### TASK TO CARRY OUT
Copy word for word each line from the one that has "Detect hand-held right gripper right" to the last line of the records, with no other lines.

### Dataset items

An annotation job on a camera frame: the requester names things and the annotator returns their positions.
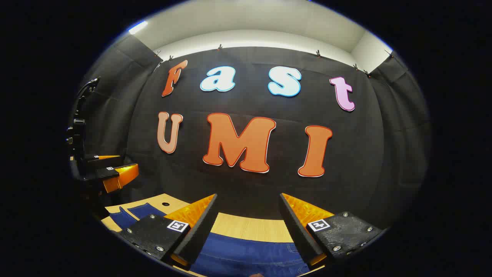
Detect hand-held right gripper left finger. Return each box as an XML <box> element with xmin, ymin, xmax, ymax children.
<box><xmin>117</xmin><ymin>194</ymin><xmax>218</xmax><ymax>270</ymax></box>

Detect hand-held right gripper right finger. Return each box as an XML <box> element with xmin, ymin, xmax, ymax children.
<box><xmin>279</xmin><ymin>193</ymin><xmax>385</xmax><ymax>270</ymax></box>

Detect blue jeans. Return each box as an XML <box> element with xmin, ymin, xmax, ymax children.
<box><xmin>109</xmin><ymin>203</ymin><xmax>310</xmax><ymax>277</ymax></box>

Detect black backdrop cloth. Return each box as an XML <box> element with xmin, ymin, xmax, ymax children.
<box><xmin>71</xmin><ymin>35</ymin><xmax>429</xmax><ymax>231</ymax></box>

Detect ceiling light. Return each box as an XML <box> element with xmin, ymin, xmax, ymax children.
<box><xmin>128</xmin><ymin>21</ymin><xmax>149</xmax><ymax>35</ymax></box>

### COMPLETED EXERCISE
Detect hand-held right gripper right finger. Return each box as an XML <box> element with xmin, ymin, xmax, ymax children.
<box><xmin>279</xmin><ymin>193</ymin><xmax>385</xmax><ymax>270</ymax></box>

Detect blue jeans. Return each box as an XML <box> element with xmin, ymin, xmax, ymax children.
<box><xmin>109</xmin><ymin>203</ymin><xmax>310</xmax><ymax>277</ymax></box>

Detect black backdrop cloth. Return each box as an XML <box> element with xmin, ymin, xmax, ymax children.
<box><xmin>71</xmin><ymin>35</ymin><xmax>429</xmax><ymax>231</ymax></box>

Detect ceiling light. Return each box as an XML <box> element with xmin, ymin, xmax, ymax children.
<box><xmin>128</xmin><ymin>21</ymin><xmax>149</xmax><ymax>35</ymax></box>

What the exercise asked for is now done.